[Start of section]
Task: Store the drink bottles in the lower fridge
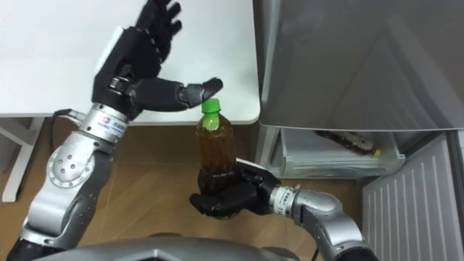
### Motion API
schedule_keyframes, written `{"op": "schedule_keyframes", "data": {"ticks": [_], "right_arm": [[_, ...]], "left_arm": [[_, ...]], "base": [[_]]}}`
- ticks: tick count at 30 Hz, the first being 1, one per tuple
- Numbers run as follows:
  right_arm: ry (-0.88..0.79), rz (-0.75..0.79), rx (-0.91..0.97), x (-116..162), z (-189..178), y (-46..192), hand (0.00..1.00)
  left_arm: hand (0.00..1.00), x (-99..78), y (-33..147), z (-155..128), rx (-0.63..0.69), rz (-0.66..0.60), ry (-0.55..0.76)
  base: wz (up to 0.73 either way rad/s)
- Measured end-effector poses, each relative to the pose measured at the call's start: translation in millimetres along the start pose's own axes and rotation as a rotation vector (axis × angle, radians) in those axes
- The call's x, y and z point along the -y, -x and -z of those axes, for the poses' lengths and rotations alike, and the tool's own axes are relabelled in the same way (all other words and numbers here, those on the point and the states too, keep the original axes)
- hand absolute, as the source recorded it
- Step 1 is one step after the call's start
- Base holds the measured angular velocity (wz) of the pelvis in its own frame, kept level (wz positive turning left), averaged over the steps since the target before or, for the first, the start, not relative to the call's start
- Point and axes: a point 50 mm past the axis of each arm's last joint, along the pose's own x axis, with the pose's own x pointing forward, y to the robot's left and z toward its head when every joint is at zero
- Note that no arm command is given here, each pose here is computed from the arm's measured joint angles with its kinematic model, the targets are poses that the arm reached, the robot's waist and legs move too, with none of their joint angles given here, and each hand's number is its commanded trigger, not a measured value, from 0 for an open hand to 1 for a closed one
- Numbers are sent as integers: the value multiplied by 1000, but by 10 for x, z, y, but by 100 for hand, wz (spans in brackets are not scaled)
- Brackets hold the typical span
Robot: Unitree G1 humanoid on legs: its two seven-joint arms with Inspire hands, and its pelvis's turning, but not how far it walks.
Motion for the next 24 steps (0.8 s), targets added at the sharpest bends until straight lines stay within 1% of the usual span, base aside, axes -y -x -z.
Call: {"op": "schedule_keyframes", "data": {"ticks": [2, 3, 5, 6, 9, 11, 12, 13, 14, 15, 17, 20, 21, 24], "right_arm": [[-6, 15, 0, 15, 17, 32, 100], [-5, 19, 1, 22, 15, 39, 100], [-3, 43, 15, 53, 15, 92, 100], [-3, 50, 19, 59, 20, 109, 100], [-26, 84, 28, 74, 83, 195, 100], [-53, 116, 16, 65, 186, 283, 100], [-54, 124, 10, 69, 203, 303, 100], [-58, 137, 2, 73, 233, 338, 100], [-66, 150, -5, 72, 269, 370, 100], [-71, 157, -10, 74, 288, 386, 100], [-77, 182, -25, 86, 326, 407, 100], [-88, 199, -36, 83, 355, 418, 100], [-91, 202, -38, 84, 357, 417, 100], [-86, 217, -55, 86, 342, 405, 100]], "left_arm": [[0, -116, 1, -106, 53, -76, -69], [0, -149, 4, -130, 68, -101, -84], [0, -252, 20, -220, 128, -191, -113], [0, -274, 25, -243, 142, -210, -121], [0, -413, 64, -371, 205, -312, -152], [0, -576, 133, -477, 269, -438, -206], [0, -615, 155, -498, 283, -471, -222], [0, -693, 208, -525, 297, -536, -250], [0, -769, 275, -527, 292, -595, -272], [0, -806, 311, -520, 285, -624, -281], [0, -957, 436, -461, 245, -739, -314], [0, -1093, 550, -360, 191, -849, -319], [0, -1116, 566, -333, 177, -866, -317], [0, -1225, 669, -158, 78, -941, -296]], "base": [[3], [0], [0], [4], [8], [-3], [0], [-6], [-6], [0], [5], [4], [5], [0]]}}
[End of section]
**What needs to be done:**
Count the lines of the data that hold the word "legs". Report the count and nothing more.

**Expected answer:**
2